## ASSIGNMENT
Retype all of the listing exactly, with no pictures.

## DATA SECTION
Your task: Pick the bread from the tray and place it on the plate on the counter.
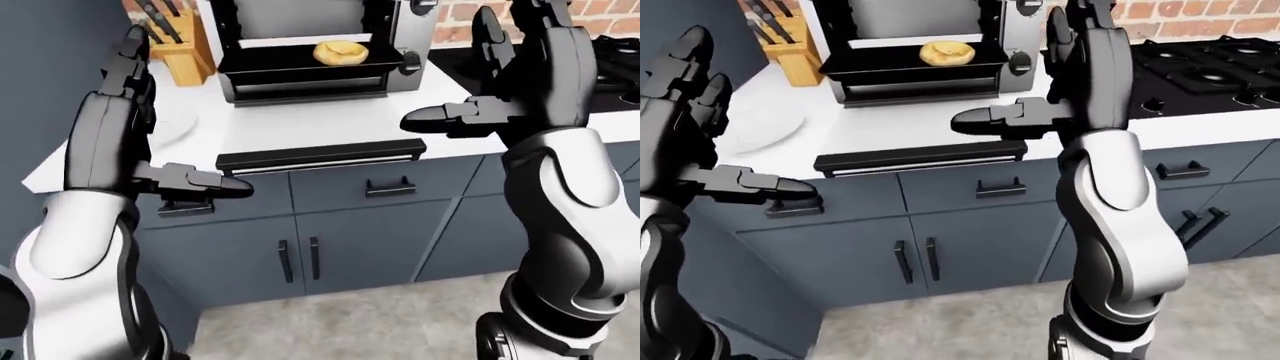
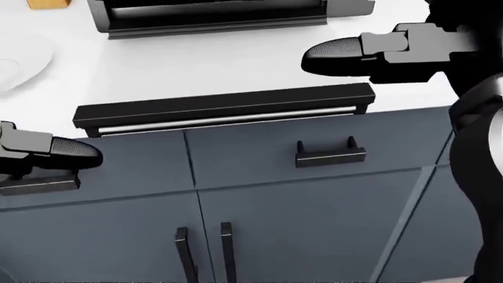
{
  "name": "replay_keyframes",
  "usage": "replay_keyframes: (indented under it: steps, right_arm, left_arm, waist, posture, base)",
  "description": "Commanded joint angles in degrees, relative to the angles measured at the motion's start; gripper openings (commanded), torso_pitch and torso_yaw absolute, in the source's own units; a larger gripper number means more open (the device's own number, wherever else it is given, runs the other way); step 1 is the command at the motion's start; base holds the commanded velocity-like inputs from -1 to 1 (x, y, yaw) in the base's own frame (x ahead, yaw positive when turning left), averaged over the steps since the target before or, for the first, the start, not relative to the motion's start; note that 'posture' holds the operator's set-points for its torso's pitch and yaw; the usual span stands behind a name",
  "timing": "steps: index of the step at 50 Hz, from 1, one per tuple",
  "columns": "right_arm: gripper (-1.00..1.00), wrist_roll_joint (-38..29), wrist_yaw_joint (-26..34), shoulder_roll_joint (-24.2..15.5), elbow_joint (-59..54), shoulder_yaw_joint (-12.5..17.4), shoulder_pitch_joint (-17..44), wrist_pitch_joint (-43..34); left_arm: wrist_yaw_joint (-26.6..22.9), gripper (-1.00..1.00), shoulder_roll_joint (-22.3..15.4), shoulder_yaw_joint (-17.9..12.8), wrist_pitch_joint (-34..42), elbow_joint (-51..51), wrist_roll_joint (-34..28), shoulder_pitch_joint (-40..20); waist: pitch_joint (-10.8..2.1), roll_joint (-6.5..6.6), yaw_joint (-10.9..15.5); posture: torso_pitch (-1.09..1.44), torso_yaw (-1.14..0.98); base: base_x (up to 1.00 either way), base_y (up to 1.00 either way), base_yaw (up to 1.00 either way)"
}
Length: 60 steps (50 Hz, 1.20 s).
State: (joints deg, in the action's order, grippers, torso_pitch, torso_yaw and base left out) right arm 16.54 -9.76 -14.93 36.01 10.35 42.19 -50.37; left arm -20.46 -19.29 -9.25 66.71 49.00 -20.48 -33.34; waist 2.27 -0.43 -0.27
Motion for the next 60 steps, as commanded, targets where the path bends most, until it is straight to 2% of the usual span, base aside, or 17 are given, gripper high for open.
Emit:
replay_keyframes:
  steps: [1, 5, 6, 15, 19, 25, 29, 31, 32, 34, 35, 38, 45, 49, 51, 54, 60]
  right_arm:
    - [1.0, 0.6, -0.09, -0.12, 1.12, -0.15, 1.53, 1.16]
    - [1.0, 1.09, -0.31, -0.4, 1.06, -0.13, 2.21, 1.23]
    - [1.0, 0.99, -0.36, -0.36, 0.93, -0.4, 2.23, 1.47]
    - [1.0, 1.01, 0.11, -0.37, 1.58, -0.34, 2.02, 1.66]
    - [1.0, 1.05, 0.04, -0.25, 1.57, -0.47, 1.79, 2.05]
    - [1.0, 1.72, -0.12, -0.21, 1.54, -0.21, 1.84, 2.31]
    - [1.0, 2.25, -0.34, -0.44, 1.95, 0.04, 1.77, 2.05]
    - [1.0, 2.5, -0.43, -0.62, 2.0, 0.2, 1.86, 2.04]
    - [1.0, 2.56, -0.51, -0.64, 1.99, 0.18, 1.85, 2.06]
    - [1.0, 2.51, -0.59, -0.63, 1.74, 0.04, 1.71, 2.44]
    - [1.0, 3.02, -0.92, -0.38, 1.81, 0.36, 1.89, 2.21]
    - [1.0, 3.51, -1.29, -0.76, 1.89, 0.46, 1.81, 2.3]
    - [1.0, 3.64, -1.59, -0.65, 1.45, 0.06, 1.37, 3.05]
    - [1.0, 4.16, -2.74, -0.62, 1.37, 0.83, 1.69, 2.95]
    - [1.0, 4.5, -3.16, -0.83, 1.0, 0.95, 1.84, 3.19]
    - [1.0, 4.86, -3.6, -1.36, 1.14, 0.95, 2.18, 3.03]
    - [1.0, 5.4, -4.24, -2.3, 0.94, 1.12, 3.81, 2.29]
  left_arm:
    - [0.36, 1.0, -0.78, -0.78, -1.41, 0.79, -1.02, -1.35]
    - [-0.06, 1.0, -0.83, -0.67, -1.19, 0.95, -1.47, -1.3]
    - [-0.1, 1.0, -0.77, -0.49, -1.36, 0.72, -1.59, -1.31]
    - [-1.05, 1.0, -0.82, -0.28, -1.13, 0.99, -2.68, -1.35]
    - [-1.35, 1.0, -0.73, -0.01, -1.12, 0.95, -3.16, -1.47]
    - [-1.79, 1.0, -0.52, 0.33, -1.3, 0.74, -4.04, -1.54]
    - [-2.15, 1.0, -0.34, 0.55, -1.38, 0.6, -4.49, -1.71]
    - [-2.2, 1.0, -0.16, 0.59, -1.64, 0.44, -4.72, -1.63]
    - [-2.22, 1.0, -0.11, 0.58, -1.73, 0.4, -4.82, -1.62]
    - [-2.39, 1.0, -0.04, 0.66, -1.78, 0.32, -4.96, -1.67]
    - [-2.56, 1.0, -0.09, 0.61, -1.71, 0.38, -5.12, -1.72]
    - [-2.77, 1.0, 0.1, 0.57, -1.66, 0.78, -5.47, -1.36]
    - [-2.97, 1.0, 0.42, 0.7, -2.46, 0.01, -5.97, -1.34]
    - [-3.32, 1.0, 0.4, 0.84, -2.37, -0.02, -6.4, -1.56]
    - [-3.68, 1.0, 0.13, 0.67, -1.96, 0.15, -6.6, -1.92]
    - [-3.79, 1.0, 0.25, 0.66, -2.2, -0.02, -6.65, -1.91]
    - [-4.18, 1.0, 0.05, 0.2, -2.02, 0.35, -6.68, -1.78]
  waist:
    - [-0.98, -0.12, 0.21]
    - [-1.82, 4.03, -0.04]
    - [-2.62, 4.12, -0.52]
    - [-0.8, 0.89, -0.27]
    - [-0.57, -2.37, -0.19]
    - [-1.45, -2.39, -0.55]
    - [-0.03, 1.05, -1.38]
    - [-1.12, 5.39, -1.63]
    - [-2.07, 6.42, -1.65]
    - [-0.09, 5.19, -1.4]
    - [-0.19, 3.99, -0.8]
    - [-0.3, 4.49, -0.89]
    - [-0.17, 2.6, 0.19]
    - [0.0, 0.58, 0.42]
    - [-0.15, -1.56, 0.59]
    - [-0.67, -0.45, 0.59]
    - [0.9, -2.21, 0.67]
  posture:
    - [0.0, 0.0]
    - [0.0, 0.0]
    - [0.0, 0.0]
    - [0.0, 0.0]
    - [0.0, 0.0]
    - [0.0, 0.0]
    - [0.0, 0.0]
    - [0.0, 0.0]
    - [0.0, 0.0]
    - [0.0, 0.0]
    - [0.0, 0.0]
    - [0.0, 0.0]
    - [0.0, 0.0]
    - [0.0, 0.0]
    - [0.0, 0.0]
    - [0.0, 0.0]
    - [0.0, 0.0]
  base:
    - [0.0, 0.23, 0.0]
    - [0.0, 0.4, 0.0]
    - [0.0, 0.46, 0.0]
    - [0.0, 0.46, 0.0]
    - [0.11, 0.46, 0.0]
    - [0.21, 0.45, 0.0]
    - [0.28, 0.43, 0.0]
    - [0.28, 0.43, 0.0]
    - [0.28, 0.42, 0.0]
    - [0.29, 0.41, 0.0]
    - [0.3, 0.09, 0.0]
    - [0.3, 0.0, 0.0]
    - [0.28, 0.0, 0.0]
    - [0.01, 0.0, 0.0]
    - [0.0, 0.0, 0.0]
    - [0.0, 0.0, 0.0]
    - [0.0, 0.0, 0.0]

## EXPECTED ANSWER
Your task: Pick the bread from the tray and place it on the plate on the counter.
{
  "name": "replay_keyframes",
  "usage": "replay_keyframes: (indented under it: steps, right_arm, left_arm, waist, posture, base)",
  "description": "Commanded joint angles in degrees, relative to the angles measured at the motion's start; gripper openings (commanded), torso_pitch and torso_yaw absolute, in the source's own units; a larger gripper number means more open (the device's own number, wherever else it is given, runs the other way); step 1 is the command at the motion's start; base holds the commanded velocity-like inputs from -1 to 1 (x, y, yaw) in the base's own frame (x ahead, yaw positive when turning left), averaged over the steps since the target before or, for the first, the start, not relative to the motion's start; note that 'posture' holds the operator's set-points for its torso's pitch and yaw; the usual span stands behind a name",
  "timing": "steps: index of the step at 50 Hz, from 1, one per tuple",
  "columns": "right_arm: gripper (-1.00..1.00), wrist_roll_joint (-38..29), wrist_yaw_joint (-26..34), shoulder_roll_joint (-24.2..15.5), elbow_joint (-59..54), shoulder_yaw_joint (-12.5..17.4), shoulder_pitch_joint (-17..44), wrist_pitch_joint (-43..34); left_arm: wrist_yaw_joint (-26.6..22.9), gripper (-1.00..1.00), shoulder_roll_joint (-22.3..15.4), shoulder_yaw_joint (-17.9..12.8), wrist_pitch_joint (-34..42), elbow_joint (-51..51), wrist_roll_joint (-34..28), shoulder_pitch_joint (-40..20); waist: pitch_joint (-10.8..2.1), roll_joint (-6.5..6.6), yaw_joint (-10.9..15.5); posture: torso_pitch (-1.09..1.44), torso_yaw (-1.14..0.98); base: base_x (up to 1.00 either way), base_y (up to 1.00 either way), base_yaw (up to 1.00 either way)"
}
Length: 60 steps (50 Hz, 1.20 s).
State: (joints deg, in the action's order, grippers, torso_pitch, torso_yaw and base left out) right arm 16.54 -9.76 -14.93 36.01 10.35 42.19 -50.37; left arm -20.46 -19.29 -9.25 66.71 49.00 -20.48 -33.34; waist 2.27 -0.43 -0.27
Motion for the next 60 steps, as commanded, targets where the path bends most, until it is straight to 2% of the usual span, base aside, or 17 are given, gripper high for open.
Emit:
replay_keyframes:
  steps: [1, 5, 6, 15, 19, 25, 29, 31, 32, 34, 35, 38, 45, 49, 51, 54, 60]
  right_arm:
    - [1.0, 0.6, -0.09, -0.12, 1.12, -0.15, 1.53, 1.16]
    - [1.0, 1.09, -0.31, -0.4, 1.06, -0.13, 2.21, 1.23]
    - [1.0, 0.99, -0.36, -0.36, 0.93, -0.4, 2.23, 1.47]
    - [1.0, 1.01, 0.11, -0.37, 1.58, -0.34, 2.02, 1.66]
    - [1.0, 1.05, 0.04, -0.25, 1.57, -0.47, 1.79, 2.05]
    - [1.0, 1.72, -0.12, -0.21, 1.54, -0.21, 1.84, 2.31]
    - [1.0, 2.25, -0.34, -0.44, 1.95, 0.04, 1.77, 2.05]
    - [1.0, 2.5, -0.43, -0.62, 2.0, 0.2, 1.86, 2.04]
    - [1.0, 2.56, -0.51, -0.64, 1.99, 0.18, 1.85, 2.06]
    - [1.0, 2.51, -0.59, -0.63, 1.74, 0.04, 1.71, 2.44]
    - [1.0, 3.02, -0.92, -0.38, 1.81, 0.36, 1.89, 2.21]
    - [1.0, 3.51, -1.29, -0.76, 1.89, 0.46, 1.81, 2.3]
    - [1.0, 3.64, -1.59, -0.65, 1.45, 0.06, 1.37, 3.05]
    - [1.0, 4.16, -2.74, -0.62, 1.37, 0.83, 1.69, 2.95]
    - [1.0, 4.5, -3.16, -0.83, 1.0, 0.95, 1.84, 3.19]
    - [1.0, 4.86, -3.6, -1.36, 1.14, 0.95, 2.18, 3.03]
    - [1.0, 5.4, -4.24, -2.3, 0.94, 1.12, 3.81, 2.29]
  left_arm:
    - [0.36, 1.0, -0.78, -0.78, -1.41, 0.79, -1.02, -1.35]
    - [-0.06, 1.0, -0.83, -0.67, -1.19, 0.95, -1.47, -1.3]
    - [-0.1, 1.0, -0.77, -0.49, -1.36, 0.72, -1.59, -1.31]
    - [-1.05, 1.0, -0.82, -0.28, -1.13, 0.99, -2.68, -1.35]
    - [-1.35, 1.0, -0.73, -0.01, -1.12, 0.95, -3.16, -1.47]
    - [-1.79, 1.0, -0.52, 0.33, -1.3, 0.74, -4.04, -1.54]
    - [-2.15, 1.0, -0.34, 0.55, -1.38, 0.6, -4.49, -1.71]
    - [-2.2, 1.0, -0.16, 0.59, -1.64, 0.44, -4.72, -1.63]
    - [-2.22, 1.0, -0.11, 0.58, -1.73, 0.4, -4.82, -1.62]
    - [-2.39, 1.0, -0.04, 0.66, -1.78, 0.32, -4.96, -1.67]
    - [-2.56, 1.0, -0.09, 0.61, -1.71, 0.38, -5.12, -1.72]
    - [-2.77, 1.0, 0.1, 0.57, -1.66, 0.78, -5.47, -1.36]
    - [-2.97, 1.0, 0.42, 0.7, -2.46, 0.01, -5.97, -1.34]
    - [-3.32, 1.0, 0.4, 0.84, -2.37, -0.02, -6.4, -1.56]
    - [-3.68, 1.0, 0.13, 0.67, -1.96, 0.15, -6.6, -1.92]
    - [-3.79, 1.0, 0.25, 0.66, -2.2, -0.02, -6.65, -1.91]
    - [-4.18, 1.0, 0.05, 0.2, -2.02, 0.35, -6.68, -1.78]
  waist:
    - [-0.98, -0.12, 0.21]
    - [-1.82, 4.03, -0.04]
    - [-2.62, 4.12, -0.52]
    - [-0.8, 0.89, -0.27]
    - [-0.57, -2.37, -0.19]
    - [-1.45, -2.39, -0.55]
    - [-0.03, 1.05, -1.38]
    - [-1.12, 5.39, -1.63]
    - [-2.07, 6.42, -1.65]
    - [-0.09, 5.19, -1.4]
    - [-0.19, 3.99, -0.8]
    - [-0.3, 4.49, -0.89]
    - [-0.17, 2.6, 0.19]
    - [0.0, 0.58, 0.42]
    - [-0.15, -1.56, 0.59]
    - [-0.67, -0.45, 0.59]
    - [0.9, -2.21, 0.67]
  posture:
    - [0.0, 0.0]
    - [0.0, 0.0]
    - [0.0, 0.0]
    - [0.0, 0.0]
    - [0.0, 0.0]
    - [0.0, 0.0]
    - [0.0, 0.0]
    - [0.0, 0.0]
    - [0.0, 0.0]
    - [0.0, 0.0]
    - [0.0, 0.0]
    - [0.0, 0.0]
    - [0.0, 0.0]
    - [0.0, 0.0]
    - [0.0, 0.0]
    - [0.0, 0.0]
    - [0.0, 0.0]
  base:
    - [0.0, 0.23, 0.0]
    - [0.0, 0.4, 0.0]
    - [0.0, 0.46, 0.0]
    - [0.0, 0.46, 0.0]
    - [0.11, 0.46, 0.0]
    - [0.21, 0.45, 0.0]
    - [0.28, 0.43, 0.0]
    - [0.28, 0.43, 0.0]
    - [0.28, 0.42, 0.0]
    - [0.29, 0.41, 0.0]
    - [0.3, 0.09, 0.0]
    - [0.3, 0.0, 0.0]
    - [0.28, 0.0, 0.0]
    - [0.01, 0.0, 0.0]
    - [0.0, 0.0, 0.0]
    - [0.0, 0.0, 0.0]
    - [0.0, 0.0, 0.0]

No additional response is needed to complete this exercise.